Task directions - Produce a verbatim transcription of the records below, beginning at the line containing "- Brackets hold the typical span" and ending at the final line; include only those lines.

[Records drawn from a dataset]
------------------------

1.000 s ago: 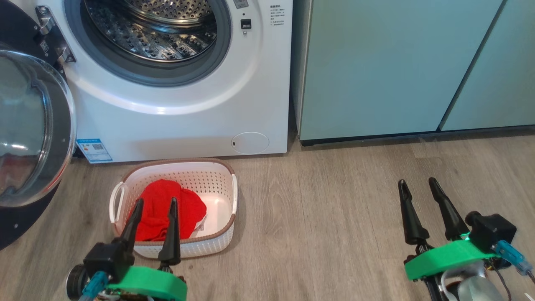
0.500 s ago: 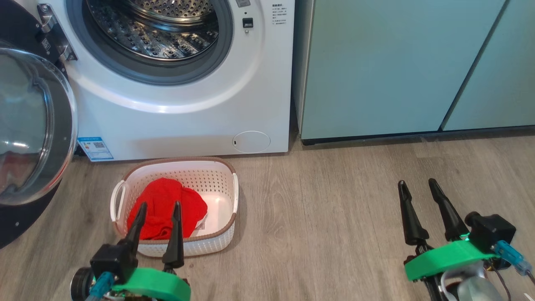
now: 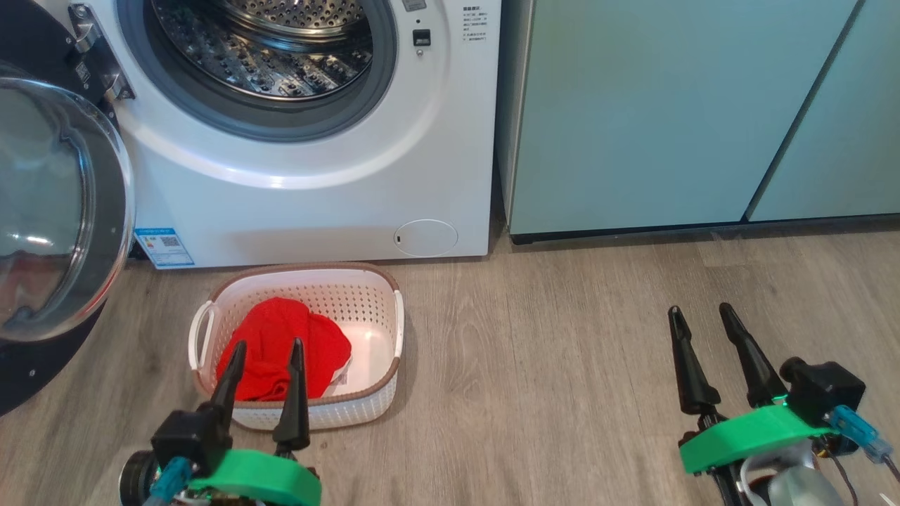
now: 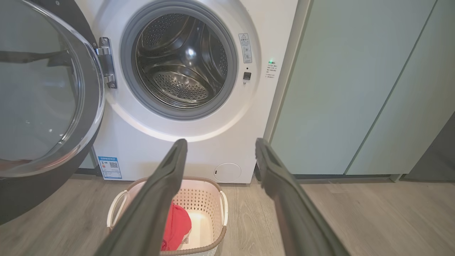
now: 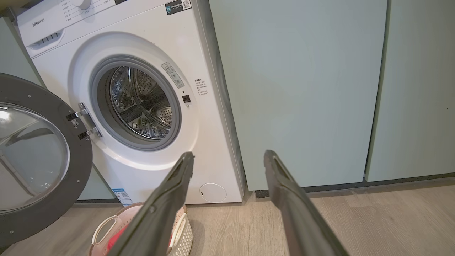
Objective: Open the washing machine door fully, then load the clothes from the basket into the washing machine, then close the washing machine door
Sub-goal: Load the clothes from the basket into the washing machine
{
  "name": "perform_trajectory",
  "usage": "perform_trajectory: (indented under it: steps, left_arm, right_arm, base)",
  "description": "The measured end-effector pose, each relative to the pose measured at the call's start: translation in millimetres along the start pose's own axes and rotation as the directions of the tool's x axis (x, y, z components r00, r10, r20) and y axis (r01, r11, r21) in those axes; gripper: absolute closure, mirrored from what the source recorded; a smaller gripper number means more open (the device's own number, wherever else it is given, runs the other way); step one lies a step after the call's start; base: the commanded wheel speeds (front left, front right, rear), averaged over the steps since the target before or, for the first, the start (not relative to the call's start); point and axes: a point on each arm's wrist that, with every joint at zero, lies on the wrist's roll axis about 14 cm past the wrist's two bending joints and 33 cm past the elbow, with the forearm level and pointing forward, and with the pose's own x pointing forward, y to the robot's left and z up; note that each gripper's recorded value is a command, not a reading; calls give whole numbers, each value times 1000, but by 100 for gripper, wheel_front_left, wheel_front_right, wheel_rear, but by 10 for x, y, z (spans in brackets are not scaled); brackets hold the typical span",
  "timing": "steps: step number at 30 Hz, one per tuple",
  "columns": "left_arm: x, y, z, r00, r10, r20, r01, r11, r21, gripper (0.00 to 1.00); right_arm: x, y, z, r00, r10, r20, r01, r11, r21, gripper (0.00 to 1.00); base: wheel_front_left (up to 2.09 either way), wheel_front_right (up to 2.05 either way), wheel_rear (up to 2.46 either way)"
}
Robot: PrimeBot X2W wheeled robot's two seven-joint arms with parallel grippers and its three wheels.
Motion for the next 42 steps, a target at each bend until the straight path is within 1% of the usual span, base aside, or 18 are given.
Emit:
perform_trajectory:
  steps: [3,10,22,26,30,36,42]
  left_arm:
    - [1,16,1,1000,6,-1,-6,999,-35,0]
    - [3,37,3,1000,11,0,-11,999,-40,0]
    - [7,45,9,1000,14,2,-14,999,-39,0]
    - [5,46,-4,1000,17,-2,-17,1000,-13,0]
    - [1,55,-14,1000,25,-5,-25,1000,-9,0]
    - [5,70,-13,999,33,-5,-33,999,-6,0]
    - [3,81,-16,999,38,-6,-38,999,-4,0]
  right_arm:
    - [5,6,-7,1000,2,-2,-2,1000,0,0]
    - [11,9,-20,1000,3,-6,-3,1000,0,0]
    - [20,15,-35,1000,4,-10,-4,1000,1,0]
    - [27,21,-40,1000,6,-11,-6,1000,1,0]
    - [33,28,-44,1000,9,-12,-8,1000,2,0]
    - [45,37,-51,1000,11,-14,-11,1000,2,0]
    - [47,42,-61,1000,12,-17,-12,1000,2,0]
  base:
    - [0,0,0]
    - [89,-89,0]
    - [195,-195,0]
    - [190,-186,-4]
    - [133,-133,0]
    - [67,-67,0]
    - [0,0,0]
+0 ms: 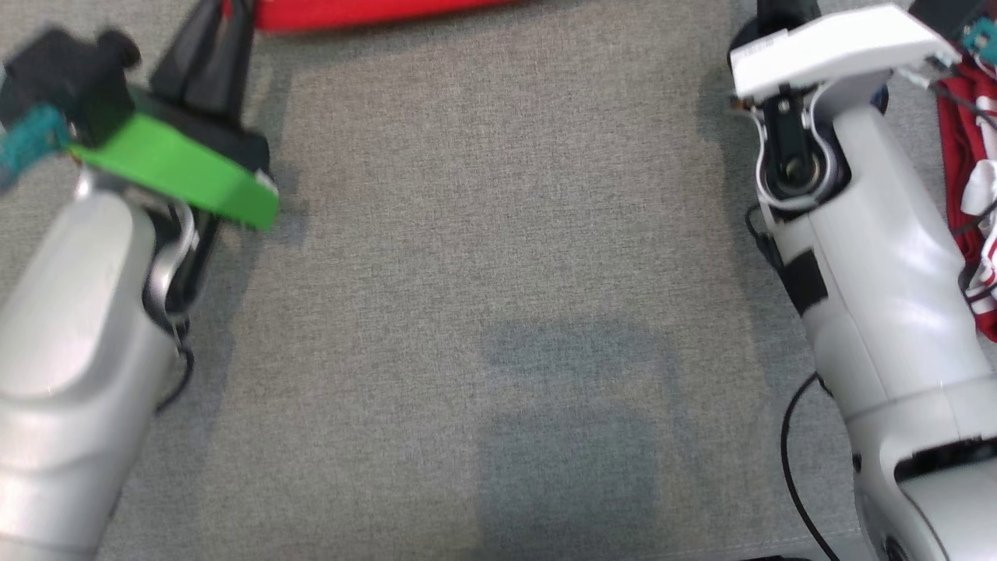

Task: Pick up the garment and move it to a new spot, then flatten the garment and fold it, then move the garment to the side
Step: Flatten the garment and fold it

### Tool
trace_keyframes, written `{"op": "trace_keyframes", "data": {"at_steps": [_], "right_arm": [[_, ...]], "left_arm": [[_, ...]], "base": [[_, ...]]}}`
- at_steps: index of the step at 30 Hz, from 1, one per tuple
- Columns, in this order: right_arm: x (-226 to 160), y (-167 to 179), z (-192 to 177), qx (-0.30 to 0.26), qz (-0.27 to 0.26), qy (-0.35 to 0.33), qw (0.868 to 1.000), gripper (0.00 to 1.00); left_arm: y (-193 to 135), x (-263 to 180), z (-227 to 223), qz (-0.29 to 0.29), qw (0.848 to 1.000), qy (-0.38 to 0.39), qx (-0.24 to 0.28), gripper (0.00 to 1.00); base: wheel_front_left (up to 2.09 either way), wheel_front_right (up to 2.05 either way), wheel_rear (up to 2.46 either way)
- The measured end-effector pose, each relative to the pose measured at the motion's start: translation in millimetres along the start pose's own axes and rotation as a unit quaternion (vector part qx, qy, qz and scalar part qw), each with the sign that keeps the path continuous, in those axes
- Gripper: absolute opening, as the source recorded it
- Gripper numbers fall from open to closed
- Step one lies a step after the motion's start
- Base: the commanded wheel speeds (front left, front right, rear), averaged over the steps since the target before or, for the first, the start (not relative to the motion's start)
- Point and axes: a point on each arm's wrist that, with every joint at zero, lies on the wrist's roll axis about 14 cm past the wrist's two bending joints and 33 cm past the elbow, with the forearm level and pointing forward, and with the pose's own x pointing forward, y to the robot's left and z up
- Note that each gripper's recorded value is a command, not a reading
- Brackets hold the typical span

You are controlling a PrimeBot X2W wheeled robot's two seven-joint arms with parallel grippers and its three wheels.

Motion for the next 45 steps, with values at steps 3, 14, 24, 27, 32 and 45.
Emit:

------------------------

Answer to this exercise -
- Brackets hold the typical span

You are controlling a PrimeBot X2W wheeled robot's two seven-joint arms with parallel grippers and its three wheels.

Motion for the next 45 steps, with values at steps 3, 14, 24, 27, 32 and 45.
Emit:

What this exercise required is now done.